Gladden challenged Forrest and Chuck Gardner (a fellow Gladden Products engineer and motorcycle rider) to develop a lightweight motorcycle. Forrest’s 300cc engine was intriguing, but would be expensive to build. Gladden wanted a lightweight and inexpensive bike; more substantive than a scooter, but not as big as a motorcycle — a scooter-sized motorcycle. What resulted was a family of Mustang motorcycles.

The first Mustangs

Mustang originally planned to use 197cc Villiers 2-stroke engines, but after building a few prototypes with the 197cc engine, Villiers instead offered their 125cc 2-stroke. It wasn’t what Mustang wanted, but it was the only game in town. Thus was born the first production Mustang — the 1946 Colt. The Colts had leading-link front forks, a hardtail rear end, tiny 8-inch wheels, a peanut gas tank and twin exhausts.

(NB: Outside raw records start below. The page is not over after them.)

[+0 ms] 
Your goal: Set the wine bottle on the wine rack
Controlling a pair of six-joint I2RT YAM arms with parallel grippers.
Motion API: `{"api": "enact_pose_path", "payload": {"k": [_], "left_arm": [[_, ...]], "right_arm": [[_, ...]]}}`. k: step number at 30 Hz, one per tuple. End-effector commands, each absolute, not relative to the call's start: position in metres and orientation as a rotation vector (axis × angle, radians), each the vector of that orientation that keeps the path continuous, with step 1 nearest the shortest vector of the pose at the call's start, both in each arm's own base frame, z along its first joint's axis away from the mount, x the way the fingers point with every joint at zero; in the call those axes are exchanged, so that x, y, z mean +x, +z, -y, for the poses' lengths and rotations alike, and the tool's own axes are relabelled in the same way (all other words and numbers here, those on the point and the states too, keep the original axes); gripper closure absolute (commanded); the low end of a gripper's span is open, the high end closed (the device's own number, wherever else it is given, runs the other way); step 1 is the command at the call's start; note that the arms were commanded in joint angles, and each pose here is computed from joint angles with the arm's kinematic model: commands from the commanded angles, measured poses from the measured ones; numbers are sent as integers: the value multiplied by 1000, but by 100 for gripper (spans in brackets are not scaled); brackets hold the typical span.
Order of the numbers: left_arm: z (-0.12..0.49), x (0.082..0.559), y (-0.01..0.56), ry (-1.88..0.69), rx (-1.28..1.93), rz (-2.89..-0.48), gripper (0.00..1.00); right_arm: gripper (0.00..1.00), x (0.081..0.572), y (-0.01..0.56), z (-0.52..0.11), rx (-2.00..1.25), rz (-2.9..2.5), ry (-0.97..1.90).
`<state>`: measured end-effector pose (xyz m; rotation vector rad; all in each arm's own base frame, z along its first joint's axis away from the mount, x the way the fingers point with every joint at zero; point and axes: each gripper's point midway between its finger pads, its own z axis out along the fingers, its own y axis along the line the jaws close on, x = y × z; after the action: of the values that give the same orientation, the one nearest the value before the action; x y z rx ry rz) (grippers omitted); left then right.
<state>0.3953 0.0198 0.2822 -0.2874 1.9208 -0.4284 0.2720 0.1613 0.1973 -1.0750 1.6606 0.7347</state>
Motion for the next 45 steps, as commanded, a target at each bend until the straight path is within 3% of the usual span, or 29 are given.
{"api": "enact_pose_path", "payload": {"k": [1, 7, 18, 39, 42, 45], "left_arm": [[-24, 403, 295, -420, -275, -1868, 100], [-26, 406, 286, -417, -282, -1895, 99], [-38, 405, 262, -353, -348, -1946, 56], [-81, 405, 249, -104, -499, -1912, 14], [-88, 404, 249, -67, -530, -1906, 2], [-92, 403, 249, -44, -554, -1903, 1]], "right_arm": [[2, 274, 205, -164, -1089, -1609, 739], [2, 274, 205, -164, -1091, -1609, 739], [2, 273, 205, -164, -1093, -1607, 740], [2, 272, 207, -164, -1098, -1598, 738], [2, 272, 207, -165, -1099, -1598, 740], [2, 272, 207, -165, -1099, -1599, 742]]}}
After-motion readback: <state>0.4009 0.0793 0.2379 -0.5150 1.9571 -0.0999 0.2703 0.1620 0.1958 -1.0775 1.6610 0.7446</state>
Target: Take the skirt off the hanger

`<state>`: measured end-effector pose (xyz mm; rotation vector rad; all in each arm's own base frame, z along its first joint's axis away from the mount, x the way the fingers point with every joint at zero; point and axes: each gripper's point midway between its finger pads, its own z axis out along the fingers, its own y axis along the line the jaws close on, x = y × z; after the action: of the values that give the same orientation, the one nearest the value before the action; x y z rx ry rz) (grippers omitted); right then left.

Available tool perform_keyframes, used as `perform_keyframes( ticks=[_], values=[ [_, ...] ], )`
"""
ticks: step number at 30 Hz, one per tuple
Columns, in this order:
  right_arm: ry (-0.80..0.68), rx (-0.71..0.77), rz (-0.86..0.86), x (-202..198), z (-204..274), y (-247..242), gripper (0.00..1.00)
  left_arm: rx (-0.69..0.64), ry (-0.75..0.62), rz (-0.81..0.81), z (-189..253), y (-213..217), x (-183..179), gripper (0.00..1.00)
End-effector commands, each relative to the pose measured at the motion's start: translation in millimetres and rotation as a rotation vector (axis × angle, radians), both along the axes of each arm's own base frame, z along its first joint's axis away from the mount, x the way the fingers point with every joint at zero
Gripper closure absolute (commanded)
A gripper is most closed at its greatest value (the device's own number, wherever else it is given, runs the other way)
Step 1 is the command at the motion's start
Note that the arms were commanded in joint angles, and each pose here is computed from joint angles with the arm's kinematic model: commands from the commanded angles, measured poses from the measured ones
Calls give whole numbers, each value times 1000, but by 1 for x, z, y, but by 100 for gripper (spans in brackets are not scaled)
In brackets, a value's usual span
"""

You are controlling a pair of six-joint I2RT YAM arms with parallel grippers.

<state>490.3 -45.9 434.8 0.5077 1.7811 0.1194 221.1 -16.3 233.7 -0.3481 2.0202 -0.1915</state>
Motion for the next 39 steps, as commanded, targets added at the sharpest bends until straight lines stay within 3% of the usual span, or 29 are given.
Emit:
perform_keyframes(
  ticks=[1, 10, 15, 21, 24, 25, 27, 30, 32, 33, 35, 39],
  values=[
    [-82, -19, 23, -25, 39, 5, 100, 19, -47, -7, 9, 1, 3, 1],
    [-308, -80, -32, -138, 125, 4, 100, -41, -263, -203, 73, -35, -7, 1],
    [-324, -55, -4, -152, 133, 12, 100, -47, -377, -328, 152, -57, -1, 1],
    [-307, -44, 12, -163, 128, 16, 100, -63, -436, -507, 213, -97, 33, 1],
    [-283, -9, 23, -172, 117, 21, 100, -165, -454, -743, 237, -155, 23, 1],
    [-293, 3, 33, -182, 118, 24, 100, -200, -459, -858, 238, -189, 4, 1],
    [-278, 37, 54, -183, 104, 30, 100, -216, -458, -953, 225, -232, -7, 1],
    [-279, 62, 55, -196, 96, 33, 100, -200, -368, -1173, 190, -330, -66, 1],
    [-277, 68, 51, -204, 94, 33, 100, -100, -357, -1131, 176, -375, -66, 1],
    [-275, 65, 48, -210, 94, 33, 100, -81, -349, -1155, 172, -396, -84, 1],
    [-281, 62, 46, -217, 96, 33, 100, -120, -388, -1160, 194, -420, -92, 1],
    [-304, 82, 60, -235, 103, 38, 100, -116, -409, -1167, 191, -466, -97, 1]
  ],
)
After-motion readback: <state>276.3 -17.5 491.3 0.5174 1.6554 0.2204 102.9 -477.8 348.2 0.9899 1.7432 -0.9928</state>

Small, yes, but stunning.

Forrest and Gardner weren’t ecstatic about the tiny Villiers engine, however, and Villiers was making noises about cutting off their supply. Gladden recognized that making his own engines would be critical to Mustang’s success, so Gladden did what moguls do: He acquired an aircraft engine manufacturer that included Busy Bee, a maker of small industrial engines. One in particular seemed a good fit for a new Mustang motorcycle. It was a 320cc flathead single-cylinder 4-stroke, and it became the basic engine that would power future Mustangs.

Forrest and Gardner went back to the drawing board. What rapidly emerged in 1947 was the Mustang Model 2, a completely new Mustang and the first with what we now recognize as the classic Mustang appearance. Bigger than the Colt, it had Mustang’s new engine and 12-inch disc wheels. The intake and exhaust ports faced rearward, with a finned exhaust manifold. The cast aluminum primary cover was adorned with the Mustang logo, and it had a 3-speed Burman transmission, a tractor seat supported by big coil springs, a rear brake, a rigid rear end and telescopic front forks. It weighed just 215 pounds.

The Model 2 was not without its problems, however, including rod knocks and noisy timing gears. Mustang handled the issues with special production actions, and to make sure only good bikes left the plant, the production foreman had to personally start, run, listen to and approve each engine.